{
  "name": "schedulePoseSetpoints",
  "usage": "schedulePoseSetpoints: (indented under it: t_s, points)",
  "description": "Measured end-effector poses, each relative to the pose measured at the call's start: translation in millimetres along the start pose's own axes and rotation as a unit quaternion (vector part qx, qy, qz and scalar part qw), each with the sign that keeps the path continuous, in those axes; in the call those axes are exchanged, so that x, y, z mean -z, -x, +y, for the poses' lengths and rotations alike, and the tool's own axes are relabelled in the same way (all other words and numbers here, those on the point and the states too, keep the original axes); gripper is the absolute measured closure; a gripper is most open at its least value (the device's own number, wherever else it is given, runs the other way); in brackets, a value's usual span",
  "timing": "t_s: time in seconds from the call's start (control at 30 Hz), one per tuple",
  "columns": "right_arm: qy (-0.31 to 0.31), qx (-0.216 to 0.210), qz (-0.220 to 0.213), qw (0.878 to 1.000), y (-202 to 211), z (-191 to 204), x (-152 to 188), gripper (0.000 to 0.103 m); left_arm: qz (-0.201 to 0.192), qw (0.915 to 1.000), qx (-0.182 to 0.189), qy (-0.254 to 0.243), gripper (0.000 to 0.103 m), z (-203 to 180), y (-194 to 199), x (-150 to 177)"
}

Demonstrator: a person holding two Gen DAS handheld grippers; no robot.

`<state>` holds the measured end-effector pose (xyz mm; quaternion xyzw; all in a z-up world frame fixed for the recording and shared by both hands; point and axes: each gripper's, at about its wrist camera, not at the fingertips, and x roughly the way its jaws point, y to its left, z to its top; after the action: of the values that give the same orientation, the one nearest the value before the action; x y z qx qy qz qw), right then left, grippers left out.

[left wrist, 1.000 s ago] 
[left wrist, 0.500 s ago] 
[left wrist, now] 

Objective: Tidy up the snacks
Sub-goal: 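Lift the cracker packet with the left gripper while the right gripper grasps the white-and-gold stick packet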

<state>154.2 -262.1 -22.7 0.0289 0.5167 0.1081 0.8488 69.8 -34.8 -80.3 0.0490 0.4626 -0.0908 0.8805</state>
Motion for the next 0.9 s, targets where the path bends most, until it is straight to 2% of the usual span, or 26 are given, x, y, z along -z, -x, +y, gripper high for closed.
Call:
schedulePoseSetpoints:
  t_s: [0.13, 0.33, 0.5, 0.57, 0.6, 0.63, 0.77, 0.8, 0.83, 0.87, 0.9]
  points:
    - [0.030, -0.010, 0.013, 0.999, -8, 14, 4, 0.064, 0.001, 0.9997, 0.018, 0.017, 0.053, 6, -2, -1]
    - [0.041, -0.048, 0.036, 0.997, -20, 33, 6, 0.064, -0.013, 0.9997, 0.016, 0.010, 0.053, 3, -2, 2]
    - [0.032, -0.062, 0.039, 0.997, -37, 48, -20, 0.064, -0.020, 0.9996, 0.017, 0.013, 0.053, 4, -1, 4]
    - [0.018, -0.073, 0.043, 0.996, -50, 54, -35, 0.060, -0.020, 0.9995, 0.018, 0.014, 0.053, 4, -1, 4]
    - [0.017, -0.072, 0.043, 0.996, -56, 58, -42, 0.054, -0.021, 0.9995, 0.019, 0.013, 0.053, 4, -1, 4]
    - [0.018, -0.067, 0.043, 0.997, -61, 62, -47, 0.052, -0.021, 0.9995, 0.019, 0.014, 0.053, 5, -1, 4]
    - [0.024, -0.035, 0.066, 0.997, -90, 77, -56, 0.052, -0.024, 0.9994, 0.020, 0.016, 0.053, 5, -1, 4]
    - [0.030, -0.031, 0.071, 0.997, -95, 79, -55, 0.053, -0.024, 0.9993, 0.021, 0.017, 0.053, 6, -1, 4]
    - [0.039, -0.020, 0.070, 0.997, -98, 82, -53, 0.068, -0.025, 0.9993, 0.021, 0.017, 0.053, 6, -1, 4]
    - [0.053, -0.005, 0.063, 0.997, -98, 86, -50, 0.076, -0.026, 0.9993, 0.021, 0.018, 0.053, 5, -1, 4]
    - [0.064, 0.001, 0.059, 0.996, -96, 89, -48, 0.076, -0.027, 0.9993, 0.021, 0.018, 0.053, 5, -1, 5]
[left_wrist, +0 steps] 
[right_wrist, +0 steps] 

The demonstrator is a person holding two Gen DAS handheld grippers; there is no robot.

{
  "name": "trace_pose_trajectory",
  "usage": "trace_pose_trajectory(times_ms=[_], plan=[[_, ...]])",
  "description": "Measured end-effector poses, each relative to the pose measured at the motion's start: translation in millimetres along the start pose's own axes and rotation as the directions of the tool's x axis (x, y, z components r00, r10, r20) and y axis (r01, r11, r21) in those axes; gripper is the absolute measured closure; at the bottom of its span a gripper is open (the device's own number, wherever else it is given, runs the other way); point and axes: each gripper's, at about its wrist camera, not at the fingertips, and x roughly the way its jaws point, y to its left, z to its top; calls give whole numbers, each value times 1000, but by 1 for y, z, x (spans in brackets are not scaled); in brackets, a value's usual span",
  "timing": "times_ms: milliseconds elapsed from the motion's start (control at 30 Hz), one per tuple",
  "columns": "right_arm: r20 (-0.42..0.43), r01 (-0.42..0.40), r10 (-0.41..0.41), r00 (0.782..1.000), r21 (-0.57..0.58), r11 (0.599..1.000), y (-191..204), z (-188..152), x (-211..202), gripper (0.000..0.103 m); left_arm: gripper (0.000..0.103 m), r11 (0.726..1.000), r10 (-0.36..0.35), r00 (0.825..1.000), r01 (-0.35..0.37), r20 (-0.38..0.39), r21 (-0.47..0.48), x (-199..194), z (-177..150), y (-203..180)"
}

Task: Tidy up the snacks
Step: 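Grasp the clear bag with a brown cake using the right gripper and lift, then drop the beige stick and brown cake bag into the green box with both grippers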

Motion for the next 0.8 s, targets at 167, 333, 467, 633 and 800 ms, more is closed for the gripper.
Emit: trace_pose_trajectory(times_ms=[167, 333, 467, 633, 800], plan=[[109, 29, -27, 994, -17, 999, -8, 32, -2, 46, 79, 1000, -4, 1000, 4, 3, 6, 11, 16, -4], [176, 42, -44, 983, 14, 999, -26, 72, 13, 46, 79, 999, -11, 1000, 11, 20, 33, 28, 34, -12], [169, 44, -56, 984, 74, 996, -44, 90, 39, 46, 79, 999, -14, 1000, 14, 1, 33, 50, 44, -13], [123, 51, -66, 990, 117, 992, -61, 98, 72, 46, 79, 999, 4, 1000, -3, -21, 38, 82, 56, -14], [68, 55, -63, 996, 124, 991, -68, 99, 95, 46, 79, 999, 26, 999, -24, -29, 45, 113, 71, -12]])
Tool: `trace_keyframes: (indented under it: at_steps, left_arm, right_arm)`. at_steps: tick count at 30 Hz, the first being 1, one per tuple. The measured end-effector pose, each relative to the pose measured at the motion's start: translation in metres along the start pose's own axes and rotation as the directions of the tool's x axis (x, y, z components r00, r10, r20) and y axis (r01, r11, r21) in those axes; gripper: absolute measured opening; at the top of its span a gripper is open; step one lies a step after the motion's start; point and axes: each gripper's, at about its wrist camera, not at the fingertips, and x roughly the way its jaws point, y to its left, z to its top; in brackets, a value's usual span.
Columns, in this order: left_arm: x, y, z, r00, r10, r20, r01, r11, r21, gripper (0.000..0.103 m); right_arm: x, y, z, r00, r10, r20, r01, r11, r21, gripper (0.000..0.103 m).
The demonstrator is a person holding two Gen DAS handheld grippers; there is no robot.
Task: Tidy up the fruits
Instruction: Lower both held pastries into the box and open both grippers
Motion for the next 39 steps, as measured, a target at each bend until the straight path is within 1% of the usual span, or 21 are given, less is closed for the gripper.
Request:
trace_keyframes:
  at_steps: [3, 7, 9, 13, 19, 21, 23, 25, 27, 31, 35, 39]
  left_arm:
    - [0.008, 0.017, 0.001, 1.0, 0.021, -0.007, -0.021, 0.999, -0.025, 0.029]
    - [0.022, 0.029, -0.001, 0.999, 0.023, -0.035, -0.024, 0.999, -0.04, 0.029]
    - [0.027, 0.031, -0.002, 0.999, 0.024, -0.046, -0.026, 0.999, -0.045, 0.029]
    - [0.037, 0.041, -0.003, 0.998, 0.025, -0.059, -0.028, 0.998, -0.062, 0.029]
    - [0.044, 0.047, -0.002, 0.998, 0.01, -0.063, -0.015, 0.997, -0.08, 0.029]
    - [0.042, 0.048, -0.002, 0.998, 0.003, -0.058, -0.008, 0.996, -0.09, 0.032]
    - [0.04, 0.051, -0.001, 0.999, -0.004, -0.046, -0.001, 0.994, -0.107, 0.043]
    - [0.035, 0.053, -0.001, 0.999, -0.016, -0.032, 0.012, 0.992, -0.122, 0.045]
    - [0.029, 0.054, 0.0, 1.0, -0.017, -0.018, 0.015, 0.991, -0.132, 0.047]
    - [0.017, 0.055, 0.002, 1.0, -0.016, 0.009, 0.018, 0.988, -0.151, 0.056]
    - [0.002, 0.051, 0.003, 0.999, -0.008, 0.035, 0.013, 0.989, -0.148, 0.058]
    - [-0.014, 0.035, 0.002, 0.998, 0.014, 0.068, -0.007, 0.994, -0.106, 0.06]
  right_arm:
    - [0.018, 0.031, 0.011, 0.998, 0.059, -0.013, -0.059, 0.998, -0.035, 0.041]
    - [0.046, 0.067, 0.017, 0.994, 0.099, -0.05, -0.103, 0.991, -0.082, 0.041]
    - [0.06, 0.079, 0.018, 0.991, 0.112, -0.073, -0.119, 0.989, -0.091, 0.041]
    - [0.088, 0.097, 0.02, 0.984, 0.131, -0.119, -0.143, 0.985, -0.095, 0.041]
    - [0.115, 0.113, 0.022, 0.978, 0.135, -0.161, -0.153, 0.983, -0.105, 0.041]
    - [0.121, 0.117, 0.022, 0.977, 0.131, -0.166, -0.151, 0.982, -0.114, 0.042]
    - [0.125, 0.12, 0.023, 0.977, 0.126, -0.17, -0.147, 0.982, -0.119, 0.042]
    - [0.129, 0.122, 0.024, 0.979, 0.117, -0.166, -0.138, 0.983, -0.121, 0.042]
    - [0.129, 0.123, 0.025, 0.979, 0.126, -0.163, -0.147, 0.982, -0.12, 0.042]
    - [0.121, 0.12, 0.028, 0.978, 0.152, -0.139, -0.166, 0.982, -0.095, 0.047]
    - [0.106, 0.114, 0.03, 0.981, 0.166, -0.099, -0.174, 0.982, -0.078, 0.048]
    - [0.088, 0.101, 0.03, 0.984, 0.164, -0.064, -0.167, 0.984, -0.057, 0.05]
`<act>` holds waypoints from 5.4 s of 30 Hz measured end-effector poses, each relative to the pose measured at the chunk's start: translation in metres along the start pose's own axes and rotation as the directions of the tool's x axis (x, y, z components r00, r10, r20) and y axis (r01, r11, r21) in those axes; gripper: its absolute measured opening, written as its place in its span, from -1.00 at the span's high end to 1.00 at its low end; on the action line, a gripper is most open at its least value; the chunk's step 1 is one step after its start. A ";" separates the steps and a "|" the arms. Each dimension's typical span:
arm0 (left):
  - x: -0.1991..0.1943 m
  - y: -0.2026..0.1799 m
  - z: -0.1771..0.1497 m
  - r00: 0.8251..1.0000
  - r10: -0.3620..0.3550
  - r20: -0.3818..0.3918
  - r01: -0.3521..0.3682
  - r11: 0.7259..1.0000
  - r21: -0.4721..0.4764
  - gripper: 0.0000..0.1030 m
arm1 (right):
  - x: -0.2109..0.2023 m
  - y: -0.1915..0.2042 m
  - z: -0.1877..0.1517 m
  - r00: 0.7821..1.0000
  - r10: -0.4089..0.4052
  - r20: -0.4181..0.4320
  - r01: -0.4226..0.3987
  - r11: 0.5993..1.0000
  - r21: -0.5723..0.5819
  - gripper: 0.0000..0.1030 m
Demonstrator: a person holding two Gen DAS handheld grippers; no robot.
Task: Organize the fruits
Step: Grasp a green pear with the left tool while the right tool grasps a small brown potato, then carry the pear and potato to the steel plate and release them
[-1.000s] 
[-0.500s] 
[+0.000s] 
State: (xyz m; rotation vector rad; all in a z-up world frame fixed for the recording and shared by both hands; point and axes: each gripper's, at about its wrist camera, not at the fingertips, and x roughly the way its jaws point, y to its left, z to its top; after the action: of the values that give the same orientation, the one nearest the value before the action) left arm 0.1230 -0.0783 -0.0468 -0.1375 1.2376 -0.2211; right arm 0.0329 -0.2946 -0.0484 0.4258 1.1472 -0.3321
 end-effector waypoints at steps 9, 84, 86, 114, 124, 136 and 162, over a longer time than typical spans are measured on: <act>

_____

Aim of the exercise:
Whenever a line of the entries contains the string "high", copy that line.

Expected answer:
Motion for the next 0.9 s, targets where the path bends most, until it is straight to 2% of the usual span, or 26 are given, x, y, z along -z, -x, +y, gripper high for closed.
`<act>` holds waypoints from 5.4 s of 30 Hz measured end-effector poses, each relative to the pose measured at the chunk's start: translation in metres along the start pose's own axes and rotation as the directions of the tool's x axis (x, y, z components r00, r10, r20) and y axis (r01, r11, r21) in those axes; gripper: its absolute measured opening, written as its place in its span, from -1.00 at the span's high end to 1.00 at its low end; on the action line, a gripper is most open at its least value; the chunk's step 1 is one step after its start. A ";" separates the steps and a "|" the arms. Each dimension's typical span:

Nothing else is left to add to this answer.